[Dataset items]
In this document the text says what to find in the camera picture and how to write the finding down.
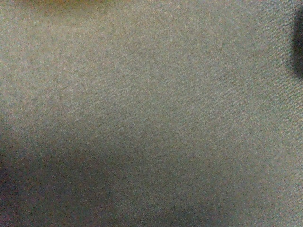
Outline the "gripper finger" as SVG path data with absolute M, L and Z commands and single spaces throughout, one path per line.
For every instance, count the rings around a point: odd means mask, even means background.
M 303 77 L 303 8 L 300 7 L 294 15 L 291 36 L 290 65 L 293 73 Z

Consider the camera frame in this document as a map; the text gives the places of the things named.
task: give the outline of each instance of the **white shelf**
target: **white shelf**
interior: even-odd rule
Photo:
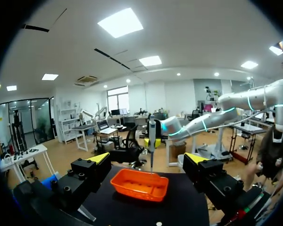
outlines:
[[[76,111],[75,108],[70,108],[70,109],[63,109],[61,110],[61,112],[67,112],[67,111]]]
[[[75,119],[66,119],[66,120],[59,121],[59,122],[64,123],[64,122],[74,121],[74,120],[79,120],[79,119],[80,119],[80,118],[75,118]]]

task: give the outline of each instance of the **plastic tray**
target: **plastic tray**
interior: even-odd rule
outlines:
[[[156,173],[121,169],[110,182],[121,194],[136,199],[161,202],[166,195],[169,179],[160,177]]]

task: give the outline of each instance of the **window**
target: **window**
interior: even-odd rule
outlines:
[[[109,111],[127,109],[129,111],[128,86],[107,91]]]

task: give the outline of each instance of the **yellow tab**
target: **yellow tab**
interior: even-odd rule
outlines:
[[[96,162],[96,164],[99,164],[108,155],[110,155],[110,154],[107,152],[107,153],[100,154],[100,155],[97,155],[97,156],[94,156],[94,157],[91,157],[91,158],[85,159],[85,160],[91,160],[91,161]]]
[[[203,161],[203,160],[209,160],[209,159],[206,159],[206,158],[203,158],[201,156],[197,156],[197,155],[194,155],[194,154],[191,154],[191,153],[184,153],[185,155],[187,155],[190,159],[192,159],[197,165],[199,162]]]
[[[144,143],[145,143],[145,147],[149,147],[149,138],[144,138]],[[157,148],[158,146],[160,146],[161,144],[161,139],[155,139],[155,148]]]

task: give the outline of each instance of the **shelving unit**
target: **shelving unit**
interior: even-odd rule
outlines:
[[[76,113],[75,108],[70,109],[61,109],[60,116],[59,116],[59,129],[63,135],[63,142],[67,144],[67,142],[75,139],[75,137],[81,137],[82,134],[76,134],[75,131],[72,130],[73,127],[78,126],[77,121],[80,118]]]

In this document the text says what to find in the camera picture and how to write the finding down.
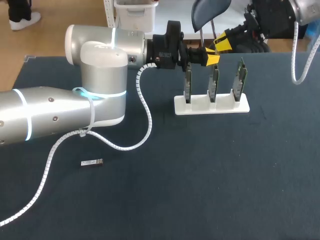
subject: table
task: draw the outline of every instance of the table
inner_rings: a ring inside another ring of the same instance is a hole
[[[149,140],[120,152],[87,136],[57,150],[38,201],[0,228],[0,239],[259,239],[320,237],[320,68],[291,83],[287,53],[225,54],[219,93],[228,92],[243,57],[251,111],[175,116],[181,69],[149,69],[141,89],[153,117]],[[307,54],[297,55],[301,73]],[[144,108],[128,72],[124,121],[97,129],[116,144],[137,143],[147,130]],[[206,91],[209,70],[193,66],[193,92]],[[26,62],[15,88],[81,84],[64,57]],[[61,134],[0,148],[0,219],[33,197],[48,153]],[[104,159],[103,167],[80,162]]]

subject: white stand
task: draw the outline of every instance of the white stand
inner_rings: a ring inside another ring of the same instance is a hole
[[[186,103],[185,96],[174,97],[176,115],[201,114],[235,114],[250,111],[247,96],[242,93],[239,102],[235,101],[233,90],[227,94],[217,94],[215,103],[210,102],[209,92],[206,95],[192,95],[191,103]]]

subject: white cable
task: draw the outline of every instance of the white cable
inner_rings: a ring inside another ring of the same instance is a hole
[[[86,89],[84,89],[83,87],[75,87],[74,89],[72,89],[72,91],[74,91],[74,92],[77,91],[77,90],[80,90],[80,91],[82,91],[83,93],[85,93],[85,94],[86,94],[86,97],[88,98],[89,103],[90,103],[90,115],[91,115],[91,117],[90,117],[90,124],[89,124],[87,130],[86,130],[84,133],[80,133],[80,137],[83,138],[83,137],[86,136],[86,134],[87,134],[87,133],[92,129],[92,127],[94,126],[95,118],[96,118],[96,110],[95,110],[94,101],[92,100],[89,92],[88,92]]]
[[[299,24],[298,22],[294,23],[294,38],[293,38],[293,49],[292,49],[292,58],[291,58],[291,77],[292,77],[292,82],[295,85],[301,84],[305,79],[308,74],[309,68],[311,66],[311,63],[315,57],[315,54],[318,50],[318,47],[320,45],[320,36],[316,40],[308,60],[306,61],[302,76],[299,80],[296,79],[296,53],[297,53],[297,44],[298,44],[298,32],[299,32]]]
[[[113,144],[112,142],[110,142],[109,140],[105,139],[103,136],[101,136],[100,134],[94,132],[94,131],[88,131],[87,134],[89,135],[92,135],[98,139],[100,139],[101,141],[103,141],[105,144],[109,145],[110,147],[116,149],[116,150],[120,150],[120,151],[130,151],[130,150],[133,150],[133,149],[136,149],[138,147],[140,147],[142,144],[144,144],[144,142],[148,139],[148,137],[150,136],[150,133],[151,133],[151,130],[152,130],[152,118],[151,118],[151,113],[150,113],[150,110],[149,110],[149,107],[142,95],[142,92],[141,92],[141,89],[140,89],[140,77],[141,77],[141,74],[143,73],[144,70],[148,69],[148,68],[156,68],[157,66],[154,64],[154,63],[148,63],[146,65],[144,65],[142,68],[140,68],[137,76],[136,76],[136,91],[138,93],[138,96],[144,106],[144,109],[146,111],[146,115],[148,117],[148,122],[149,122],[149,125],[148,125],[148,130],[146,132],[146,135],[144,136],[144,138],[139,142],[137,143],[136,145],[134,146],[130,146],[130,147],[121,147],[121,146],[117,146],[115,144]],[[0,222],[0,227],[12,222],[13,220],[17,219],[18,217],[20,217],[22,214],[24,214],[29,208],[31,208],[31,206],[36,202],[36,200],[39,198],[44,186],[45,186],[45,183],[46,183],[46,180],[47,180],[47,176],[48,176],[48,173],[49,173],[49,169],[50,169],[50,165],[51,165],[51,161],[54,157],[54,154],[57,150],[57,148],[59,147],[59,145],[64,141],[66,140],[67,138],[71,137],[71,136],[74,136],[74,135],[78,135],[78,134],[83,134],[85,133],[86,131],[85,130],[76,130],[76,131],[72,131],[72,132],[69,132],[65,135],[63,135],[61,138],[59,138],[59,140],[53,145],[53,147],[51,148],[50,150],[50,153],[49,153],[49,156],[47,158],[47,161],[46,161],[46,165],[45,165],[45,169],[44,169],[44,173],[43,173],[43,176],[42,176],[42,180],[41,180],[41,183],[40,183],[40,186],[38,187],[38,190],[36,191],[34,197],[31,199],[31,201],[23,208],[21,209],[19,212],[17,212],[15,215],[3,220]]]

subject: white shelf
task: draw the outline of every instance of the white shelf
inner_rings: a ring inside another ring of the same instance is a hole
[[[146,33],[146,38],[152,39],[153,34],[165,34],[168,21],[173,20],[181,22],[181,30],[184,32],[185,40],[200,39],[200,34],[199,32],[195,33],[191,20],[194,2],[194,0],[160,0],[155,9],[154,31]],[[229,9],[214,19],[217,35],[222,34],[226,29],[232,29],[244,23],[245,8],[249,2],[250,0],[233,0]],[[213,39],[210,22],[202,30],[204,39]]]

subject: person
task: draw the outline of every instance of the person
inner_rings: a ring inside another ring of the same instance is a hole
[[[39,12],[32,12],[28,0],[7,0],[9,23],[13,31],[24,29],[41,19]]]

* **Exercise directions**: The answer must repeat every record exactly, with all pictures left out.

* **Reply**:
In this document the text says what to find in the camera picture and how to write the finding down.
Outline the "gripper finger" as SVG path data with absolute M, L and Z commands and single spaces throughout, one path per line.
For every instance, count the rings around a point: odd means mask, even means background.
M 303 77 L 303 8 L 300 7 L 294 15 L 291 36 L 290 65 L 293 73 Z

Consider the camera frame in this document as a map; the text gives the places of the things named.
task: give the outline of each instance of the **white shelf**
target: **white shelf**
interior: even-odd rule
Photo:
outlines:
[[[76,111],[75,108],[70,108],[70,109],[63,109],[61,110],[61,112],[67,112],[67,111]]]
[[[75,119],[66,119],[66,120],[59,121],[59,122],[64,123],[64,122],[74,121],[74,120],[79,120],[79,119],[80,119],[80,118],[75,118]]]

task: give the outline of each instance of the **plastic tray**
target: **plastic tray**
interior: even-odd rule
outlines:
[[[156,173],[121,169],[110,182],[121,194],[136,199],[161,202],[166,195],[169,179],[160,177]]]

task: give the outline of each instance of the **window**
target: **window**
interior: even-odd rule
outlines:
[[[109,111],[127,109],[129,111],[128,86],[107,91]]]

task: give the outline of each instance of the **yellow tab**
target: **yellow tab**
interior: even-odd rule
outlines:
[[[96,162],[96,164],[99,164],[108,155],[110,155],[110,154],[107,152],[107,153],[100,154],[100,155],[97,155],[97,156],[94,156],[94,157],[91,157],[91,158],[85,159],[85,160],[91,160],[91,161]]]
[[[203,161],[203,160],[209,160],[209,159],[206,159],[206,158],[203,158],[201,156],[197,156],[197,155],[194,155],[194,154],[191,154],[191,153],[184,153],[185,155],[187,155],[190,159],[192,159],[197,165],[199,162]]]
[[[144,143],[145,143],[145,147],[149,147],[149,138],[144,138]],[[157,148],[158,146],[160,146],[161,144],[161,139],[155,139],[155,148]]]

task: give the outline of each instance of the **shelving unit**
target: **shelving unit**
interior: even-odd rule
outlines:
[[[76,113],[75,108],[70,109],[61,109],[60,116],[59,116],[59,129],[63,135],[63,142],[67,144],[67,142],[75,139],[75,137],[81,137],[82,134],[76,134],[75,131],[72,130],[73,127],[78,126],[77,121],[80,118]]]

In this document the text says what to find in the camera picture and how to write the finding down.
subject: table
task: draw the outline of every instance of the table
inner_rings: a ring inside another ring of the same instance is a hole
[[[149,140],[120,152],[87,136],[57,150],[38,201],[0,228],[0,239],[259,239],[320,237],[320,68],[291,83],[287,53],[225,54],[219,93],[228,92],[243,57],[251,111],[175,116],[181,69],[149,69],[141,89],[153,117]],[[307,54],[297,55],[301,73]],[[144,108],[128,72],[124,121],[97,129],[116,144],[137,143],[147,130]],[[206,91],[209,70],[193,66],[193,92]],[[26,62],[15,88],[81,84],[64,57]],[[61,134],[0,148],[0,219],[33,197],[48,153]],[[104,159],[103,167],[80,162]]]

subject: white stand
task: draw the outline of every instance of the white stand
inner_rings: a ring inside another ring of the same instance is a hole
[[[186,103],[185,96],[174,97],[176,115],[201,114],[235,114],[250,111],[247,96],[242,93],[239,102],[235,101],[233,90],[227,94],[217,94],[215,103],[210,102],[209,92],[206,95],[192,95],[191,103]]]

subject: white cable
task: draw the outline of every instance of the white cable
inner_rings: a ring inside another ring of the same instance is a hole
[[[86,89],[84,89],[83,87],[75,87],[74,89],[72,89],[72,91],[74,91],[74,92],[77,91],[77,90],[80,90],[80,91],[82,91],[83,93],[85,93],[85,94],[86,94],[86,97],[88,98],[89,103],[90,103],[90,115],[91,115],[91,117],[90,117],[90,124],[89,124],[87,130],[86,130],[84,133],[80,133],[80,137],[83,138],[83,137],[86,136],[86,134],[87,134],[87,133],[92,129],[92,127],[94,126],[95,118],[96,118],[96,110],[95,110],[94,101],[92,100],[89,92],[88,92]]]
[[[299,24],[298,22],[294,23],[294,38],[293,38],[293,49],[292,49],[292,58],[291,58],[291,77],[292,77],[292,82],[295,85],[301,84],[305,79],[308,74],[309,68],[311,66],[311,63],[315,57],[315,54],[318,50],[318,47],[320,45],[320,36],[316,40],[308,60],[306,61],[302,76],[299,80],[296,79],[296,53],[297,53],[297,44],[298,44],[298,32],[299,32]]]
[[[113,144],[112,142],[110,142],[109,140],[105,139],[103,136],[101,136],[100,134],[94,132],[94,131],[88,131],[87,134],[89,135],[92,135],[98,139],[100,139],[101,141],[103,141],[105,144],[109,145],[110,147],[116,149],[116,150],[120,150],[120,151],[130,151],[130,150],[133,150],[133,149],[136,149],[138,147],[140,147],[142,144],[144,144],[144,142],[148,139],[148,137],[150,136],[150,133],[151,133],[151,130],[152,130],[152,118],[151,118],[151,113],[150,113],[150,110],[149,110],[149,107],[142,95],[142,92],[141,92],[141,89],[140,89],[140,77],[141,77],[141,74],[143,73],[144,70],[148,69],[148,68],[156,68],[157,66],[154,64],[154,63],[148,63],[146,65],[144,65],[142,68],[140,68],[137,76],[136,76],[136,91],[138,93],[138,96],[144,106],[144,109],[146,111],[146,115],[148,117],[148,122],[149,122],[149,125],[148,125],[148,130],[146,132],[146,135],[144,136],[144,138],[139,142],[137,143],[136,145],[134,146],[130,146],[130,147],[121,147],[121,146],[117,146],[115,144]],[[0,222],[0,227],[12,222],[13,220],[17,219],[18,217],[20,217],[22,214],[24,214],[29,208],[31,208],[31,206],[36,202],[36,200],[39,198],[44,186],[45,186],[45,183],[46,183],[46,180],[47,180],[47,176],[48,176],[48,173],[49,173],[49,169],[50,169],[50,165],[51,165],[51,161],[54,157],[54,154],[57,150],[57,148],[59,147],[59,145],[64,141],[66,140],[67,138],[71,137],[71,136],[74,136],[74,135],[78,135],[78,134],[83,134],[85,133],[86,131],[85,130],[76,130],[76,131],[72,131],[72,132],[69,132],[65,135],[63,135],[61,138],[59,138],[59,140],[53,145],[53,147],[51,148],[50,150],[50,153],[49,153],[49,156],[47,158],[47,161],[46,161],[46,165],[45,165],[45,169],[44,169],[44,173],[43,173],[43,176],[42,176],[42,180],[41,180],[41,183],[40,183],[40,186],[38,187],[38,190],[36,191],[34,197],[31,199],[31,201],[23,208],[21,209],[19,212],[17,212],[15,215],[3,220]]]

subject: white shelf
task: draw the outline of every instance of the white shelf
inner_rings: a ring inside another ring of the same instance is a hole
[[[146,33],[146,38],[152,39],[153,34],[165,34],[168,21],[173,20],[181,22],[181,30],[184,32],[185,40],[200,39],[200,34],[199,32],[195,33],[191,20],[194,2],[194,0],[160,0],[155,9],[154,31]],[[229,9],[214,19],[217,35],[222,34],[226,29],[232,29],[244,23],[245,8],[249,2],[250,0],[233,0]],[[213,39],[210,22],[202,30],[204,39]]]

subject: person
task: draw the outline of every instance of the person
inner_rings: a ring inside another ring of the same instance is a hole
[[[39,12],[32,12],[28,0],[7,0],[9,23],[13,31],[24,29],[41,19]]]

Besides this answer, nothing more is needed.